> TASK INSTRUCTIONS: Reproduce the data exactly and drop any pictures it holds.
BEGIN THE DATA
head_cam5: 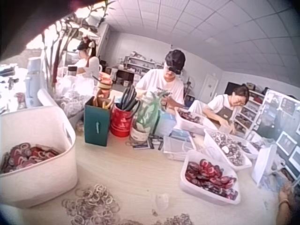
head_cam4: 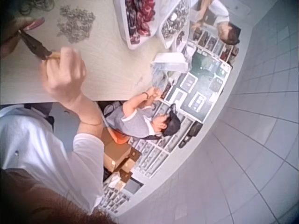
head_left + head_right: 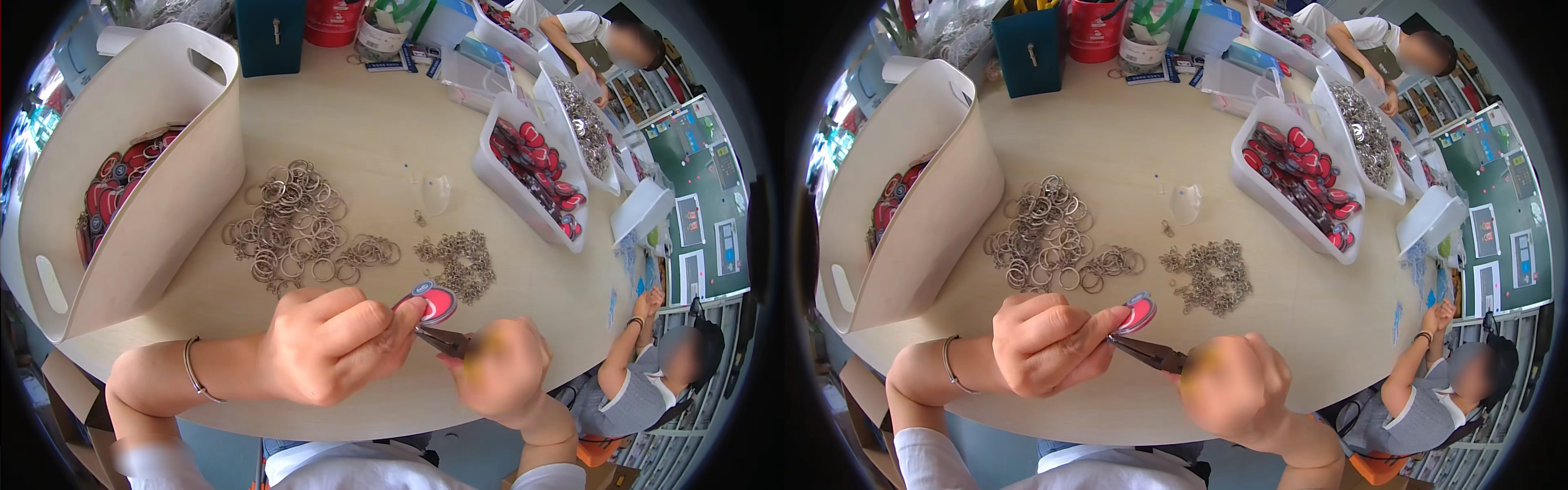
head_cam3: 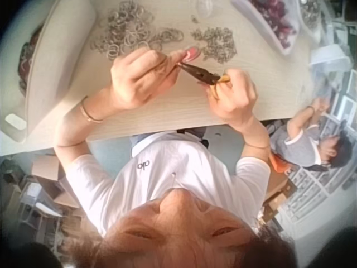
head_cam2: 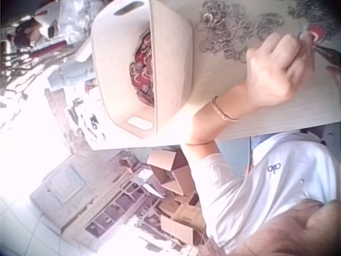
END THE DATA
> WRITTEN RESPONSE:
head_cam5: 
head_cam4: 
head_left + head_right: 
head_cam3: 
head_cam2: 

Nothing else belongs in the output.